START Information shown
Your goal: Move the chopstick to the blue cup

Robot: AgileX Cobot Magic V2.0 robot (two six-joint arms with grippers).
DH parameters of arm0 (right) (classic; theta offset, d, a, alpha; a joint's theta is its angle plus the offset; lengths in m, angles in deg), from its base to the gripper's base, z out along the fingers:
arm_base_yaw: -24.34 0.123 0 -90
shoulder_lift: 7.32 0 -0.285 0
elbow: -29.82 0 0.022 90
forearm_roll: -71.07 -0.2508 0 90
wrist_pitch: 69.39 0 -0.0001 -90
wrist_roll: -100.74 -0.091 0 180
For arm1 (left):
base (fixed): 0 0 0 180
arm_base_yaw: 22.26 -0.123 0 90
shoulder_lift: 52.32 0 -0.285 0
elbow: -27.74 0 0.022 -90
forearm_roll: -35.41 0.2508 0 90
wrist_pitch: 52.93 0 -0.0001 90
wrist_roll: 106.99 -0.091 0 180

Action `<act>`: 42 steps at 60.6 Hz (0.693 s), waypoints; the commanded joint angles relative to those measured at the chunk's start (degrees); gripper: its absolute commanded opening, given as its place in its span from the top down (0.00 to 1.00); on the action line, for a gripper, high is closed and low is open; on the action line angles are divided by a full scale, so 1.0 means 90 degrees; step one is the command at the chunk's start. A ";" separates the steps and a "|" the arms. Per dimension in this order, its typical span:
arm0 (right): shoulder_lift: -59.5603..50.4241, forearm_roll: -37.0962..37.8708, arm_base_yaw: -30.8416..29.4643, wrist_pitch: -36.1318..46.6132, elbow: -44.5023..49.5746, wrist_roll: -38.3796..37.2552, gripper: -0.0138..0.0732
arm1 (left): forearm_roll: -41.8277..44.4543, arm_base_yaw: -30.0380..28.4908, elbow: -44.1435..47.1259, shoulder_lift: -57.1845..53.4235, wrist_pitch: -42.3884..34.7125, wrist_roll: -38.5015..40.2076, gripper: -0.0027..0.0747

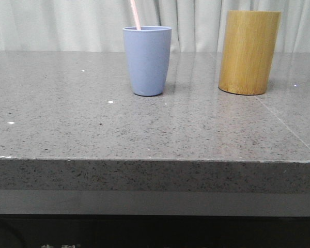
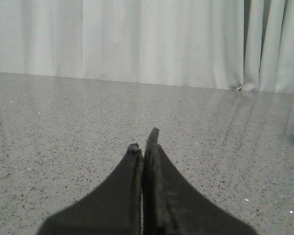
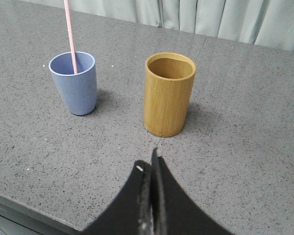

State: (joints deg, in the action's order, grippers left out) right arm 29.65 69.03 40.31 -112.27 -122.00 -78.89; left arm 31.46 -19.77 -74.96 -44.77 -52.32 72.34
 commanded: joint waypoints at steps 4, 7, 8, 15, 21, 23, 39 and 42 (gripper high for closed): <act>-0.0105 0.0025 -0.0070 0.0640 0.0052 0.0017 0.92 | -0.0068 -0.0016 0.0050 -0.0161 -0.0536 0.0024 0.99; -0.0276 0.0188 -0.0233 0.0856 0.0335 0.0020 0.92 | -0.0068 -0.0016 0.0050 -0.0161 -0.0536 0.0024 0.99; -0.0301 0.0191 -0.0291 0.0993 0.0431 0.0020 0.92 | -0.0068 -0.0016 0.0050 -0.0161 -0.0536 0.0024 0.99; -0.0797 0.0177 -0.0755 0.1994 0.1430 0.0020 0.92 | -0.0068 -0.0016 0.0050 -0.0161 -0.0536 0.0024 0.99; -0.1346 0.0177 -0.1048 0.2991 0.2441 0.0020 0.92 | -0.0068 -0.0016 0.0050 -0.0161 -0.0536 0.0024 0.99; -0.1532 0.0177 -0.1101 0.3355 0.2794 0.0020 0.92 | -0.0068 -0.0016 0.0050 -0.0161 -0.0536 0.0024 0.99; -0.2943 0.0079 -0.1318 0.5335 0.5214 0.0020 0.92 | -0.0068 -0.0016 0.0050 -0.0161 -0.0536 0.0024 0.99; -0.3194 0.0074 -0.1318 0.5446 0.5528 0.0020 0.92 | -0.0068 -0.0016 0.0050 -0.0161 -0.0536 0.0024 0.99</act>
State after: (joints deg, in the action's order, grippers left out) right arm 3.11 70.02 28.89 -71.25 -74.51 -78.89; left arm 31.46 -19.77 -74.96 -44.77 -52.32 72.34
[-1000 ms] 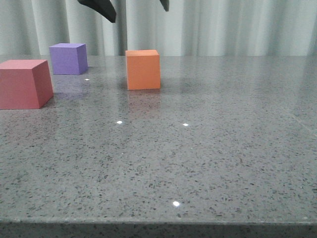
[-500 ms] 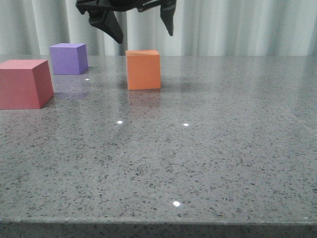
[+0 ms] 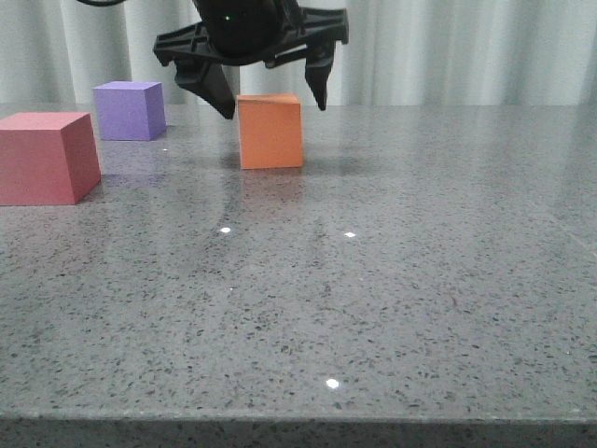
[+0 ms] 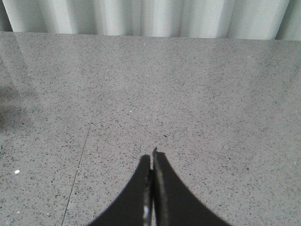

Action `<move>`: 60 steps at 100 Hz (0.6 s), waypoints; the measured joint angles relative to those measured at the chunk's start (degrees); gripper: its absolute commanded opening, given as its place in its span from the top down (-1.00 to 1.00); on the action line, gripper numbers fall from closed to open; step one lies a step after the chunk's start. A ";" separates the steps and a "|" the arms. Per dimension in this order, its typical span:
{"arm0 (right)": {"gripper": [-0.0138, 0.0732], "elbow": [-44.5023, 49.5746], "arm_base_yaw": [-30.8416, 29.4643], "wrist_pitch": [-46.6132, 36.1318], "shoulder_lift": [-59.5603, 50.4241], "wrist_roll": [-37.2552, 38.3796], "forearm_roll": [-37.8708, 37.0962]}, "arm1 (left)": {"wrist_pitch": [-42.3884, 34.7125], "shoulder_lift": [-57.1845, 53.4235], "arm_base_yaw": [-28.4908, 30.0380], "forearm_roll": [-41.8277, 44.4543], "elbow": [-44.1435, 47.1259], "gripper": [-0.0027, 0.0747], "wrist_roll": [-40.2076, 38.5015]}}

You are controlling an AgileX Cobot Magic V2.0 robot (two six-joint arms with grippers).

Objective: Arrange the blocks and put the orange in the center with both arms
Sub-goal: 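Lower the left gripper over the orange cube and close on it, then lift the orange cube with the left gripper toward the purple cube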

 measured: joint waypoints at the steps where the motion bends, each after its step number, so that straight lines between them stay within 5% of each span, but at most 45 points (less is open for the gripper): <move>1: 0.84 0.00 0.00 0.00 0.00 0.00 0.00 | 0.00 0.02 0.00 0.00 0.00 -0.78 -0.11; 25: 0.84 0.00 0.00 0.00 0.00 0.00 0.00 | 0.12 2.01 0.00 0.57 0.00 -0.74 -0.10; 60: 0.84 0.00 0.00 0.00 0.00 0.00 0.00 | -0.79 2.01 0.00 2.19 0.00 -0.13 -0.10</move>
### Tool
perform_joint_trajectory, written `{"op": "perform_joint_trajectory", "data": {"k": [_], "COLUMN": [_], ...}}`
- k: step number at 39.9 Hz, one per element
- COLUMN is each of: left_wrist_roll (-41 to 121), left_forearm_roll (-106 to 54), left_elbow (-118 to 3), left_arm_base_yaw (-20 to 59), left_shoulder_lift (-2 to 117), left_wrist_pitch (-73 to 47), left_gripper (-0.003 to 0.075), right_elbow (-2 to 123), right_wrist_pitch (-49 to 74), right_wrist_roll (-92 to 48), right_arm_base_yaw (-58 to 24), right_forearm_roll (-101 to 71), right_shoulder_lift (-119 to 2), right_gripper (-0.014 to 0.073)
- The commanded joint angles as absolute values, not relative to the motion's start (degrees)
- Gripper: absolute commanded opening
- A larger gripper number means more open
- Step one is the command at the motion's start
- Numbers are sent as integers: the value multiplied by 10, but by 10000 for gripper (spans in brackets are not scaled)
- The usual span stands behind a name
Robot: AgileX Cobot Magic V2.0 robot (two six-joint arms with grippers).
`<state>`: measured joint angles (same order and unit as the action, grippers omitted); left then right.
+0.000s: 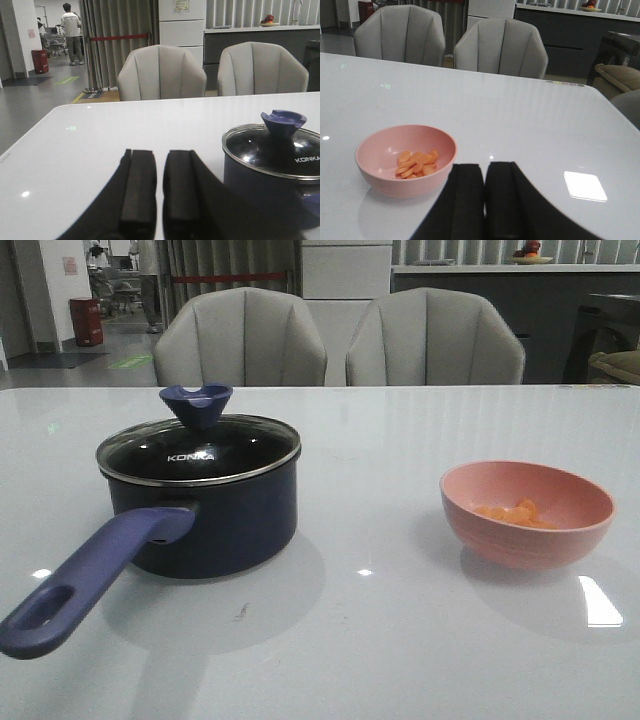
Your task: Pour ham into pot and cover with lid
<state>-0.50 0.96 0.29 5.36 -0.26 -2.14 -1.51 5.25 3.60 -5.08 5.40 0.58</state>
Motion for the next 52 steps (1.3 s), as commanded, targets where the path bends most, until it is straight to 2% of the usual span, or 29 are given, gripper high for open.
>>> {"op": "perform_joint_trajectory", "data": {"k": [1,26,33,38,41,47,52], "left_wrist_roll": [-8,-8,-8,-8,-8,-8,-8], "left_forearm_roll": [4,4,4,4,0,-19,-19], "left_elbow": [14,14,14,14,2,-62,-150], "left_arm_base_yaw": [53,53,53,53,53,53,53], "left_shoulder_lift": [-13,-13,-13,-13,-13,10,73], "left_wrist_pitch": [25,25,82,197,219,153,39], "left_gripper": [133,133,133,133,133,133,133], "right_elbow": [-12,-12,-12,-12,-12,-12,-12], "right_wrist_pitch": [12,12,12,12,12,12,12], "right_wrist_roll": [33,33,33,33,33,33,33], "right_arm_base_yaw": [-48,-48,-48,-48,-48,-48,-48], "right_forearm_roll": [60,60,60,60,60,60,60], "right_shoulder_lift": [17,17,17,17,17,17,17], "right_gripper": [160,160,160,160,160,160,160]}}
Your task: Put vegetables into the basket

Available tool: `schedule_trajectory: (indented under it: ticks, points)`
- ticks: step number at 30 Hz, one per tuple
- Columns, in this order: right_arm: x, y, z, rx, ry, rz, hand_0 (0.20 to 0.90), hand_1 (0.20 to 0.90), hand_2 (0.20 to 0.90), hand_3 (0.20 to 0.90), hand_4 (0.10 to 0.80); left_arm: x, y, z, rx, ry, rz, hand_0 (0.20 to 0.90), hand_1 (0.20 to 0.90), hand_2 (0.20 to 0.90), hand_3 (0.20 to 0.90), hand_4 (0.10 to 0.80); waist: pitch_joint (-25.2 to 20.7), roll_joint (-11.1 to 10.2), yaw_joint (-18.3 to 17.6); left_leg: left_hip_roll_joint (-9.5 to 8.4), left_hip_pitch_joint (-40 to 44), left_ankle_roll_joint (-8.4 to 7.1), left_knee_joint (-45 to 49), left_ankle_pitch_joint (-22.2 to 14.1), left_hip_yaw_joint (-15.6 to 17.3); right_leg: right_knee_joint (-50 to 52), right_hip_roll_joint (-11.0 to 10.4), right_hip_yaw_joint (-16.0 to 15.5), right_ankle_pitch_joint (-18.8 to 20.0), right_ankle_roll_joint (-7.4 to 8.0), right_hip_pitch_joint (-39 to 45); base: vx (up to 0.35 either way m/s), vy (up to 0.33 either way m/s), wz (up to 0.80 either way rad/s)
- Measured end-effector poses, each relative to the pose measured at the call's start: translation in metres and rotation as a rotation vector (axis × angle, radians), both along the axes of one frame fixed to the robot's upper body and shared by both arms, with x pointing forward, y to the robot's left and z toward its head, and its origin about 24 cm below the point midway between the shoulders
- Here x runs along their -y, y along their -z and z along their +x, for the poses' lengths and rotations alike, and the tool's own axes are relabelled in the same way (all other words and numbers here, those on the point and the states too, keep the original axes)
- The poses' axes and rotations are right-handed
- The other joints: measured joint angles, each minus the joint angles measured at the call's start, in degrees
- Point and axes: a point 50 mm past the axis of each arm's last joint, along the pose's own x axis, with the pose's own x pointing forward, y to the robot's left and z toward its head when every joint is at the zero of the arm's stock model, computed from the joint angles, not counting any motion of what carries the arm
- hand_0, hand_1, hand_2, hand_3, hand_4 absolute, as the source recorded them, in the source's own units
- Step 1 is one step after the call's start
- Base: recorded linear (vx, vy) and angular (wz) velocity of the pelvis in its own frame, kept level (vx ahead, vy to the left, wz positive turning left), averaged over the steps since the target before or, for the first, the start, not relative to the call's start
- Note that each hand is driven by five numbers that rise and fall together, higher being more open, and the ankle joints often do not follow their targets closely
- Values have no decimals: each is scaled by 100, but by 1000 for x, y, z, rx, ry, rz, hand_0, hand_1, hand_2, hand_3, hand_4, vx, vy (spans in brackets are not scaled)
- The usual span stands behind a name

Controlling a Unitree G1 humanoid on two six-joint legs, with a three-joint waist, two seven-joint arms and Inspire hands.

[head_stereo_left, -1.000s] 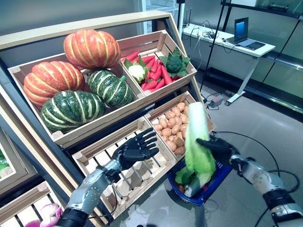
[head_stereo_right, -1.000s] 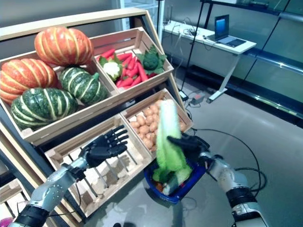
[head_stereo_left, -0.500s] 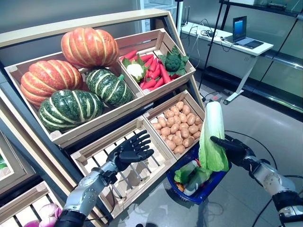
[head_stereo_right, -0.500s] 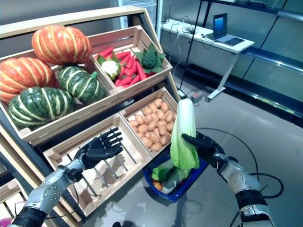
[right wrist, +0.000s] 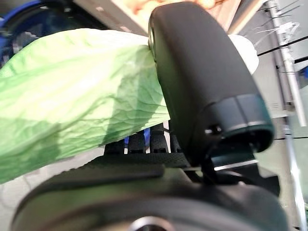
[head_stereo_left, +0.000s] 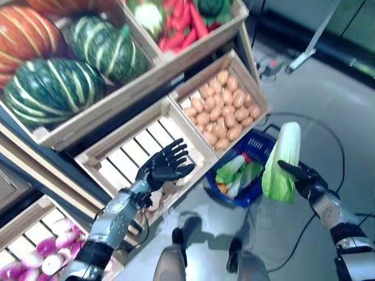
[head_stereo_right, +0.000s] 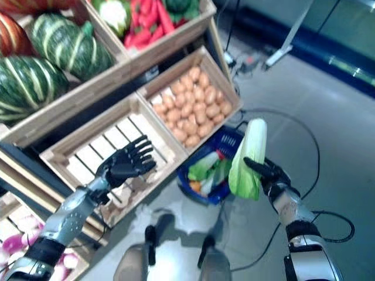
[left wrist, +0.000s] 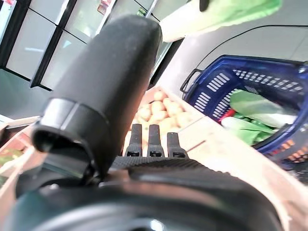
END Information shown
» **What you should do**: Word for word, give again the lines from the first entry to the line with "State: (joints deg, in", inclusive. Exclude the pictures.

» **Worked solution**:
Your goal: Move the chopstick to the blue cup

Robot: AgileX Cobot Magic V2.0 robot (two six-joint arms with grippers).
DH parameters of arm0 (right) (classic; theta offset, d, a, alpha; a joint's theta is its angle plus the offset; lengths in m, angles in deg), from its base to the gripper's base, z out along the fingers:
arm_base_yaw: -24.34 0.123 0 -90
shoulder_lift: 7.32 0 -0.285 0
elbow: -29.82 0 0.022 90
forearm_roll: -71.07 -0.2508 0 90
wrist_pitch: 69.39 0 -0.0001 -90
wrist_roll: -100.74 -0.091 0 180
For arm1 (left):
base (fixed): 0 0 0 180
arm_base_yaw: 22.26 -0.123 0 90
shoulder_lift: 52.32 0 -0.285 0
elbow: -27.74 0 0.022 -90
forearm_roll: -35.41 0.2508 0 90
wrist_pitch: 52.93 0 -0.0001 90
wrist_roll: 106.99 -0.091 0 180

Action `<act>`: 42 steps at 60.6 Hz (0.693 s), waypoints; the commanded joint angles relative to those measured at the chunk's start (degrees); gripper: its absolute commanded opening, given as its place in its span from the top down (0.00 to 1.00); on the action line, for a gripper, high is closed and low is open; on the action line angles are divided by a full scale, so 1.0 means 90 degrees; step one is the command at the chunk's start. A ";" separates the steps and a "|" the arms. Per dimension in this order, its typical span:
arm0 (right): shoulder_lift: -59.5603..50.4241, forearm_roll: -37.0962..37.8708, arm_base_yaw: -30.8416..29.4643, wrist_pitch: -36.1318..46.6132, elbow: -44.5023..49.5746, wrist_roll: -38.3796..37.2552, gripper: -0.0138..0.0732
arm1 (left): forearm_roll: -41.8277..44.4543, arm_base_yaw: -30.0380..28.4908, elbow: -44.1435..47.1259, shoulder_lift: -57.1845..53.4235, wrist_pitch: -42.3884..34.7125, wrist_roll: -38.5015..40.2076, gripper: -0.0027..0.0747


State: (joints deg, in the action's order, grippers left out) right arm 29.65 69.03 40.31 -112.27 -122.00 -78.89; left arm 31.46 -19.77 -74.96 -44.77 -52.32 72.34

No further response is needed.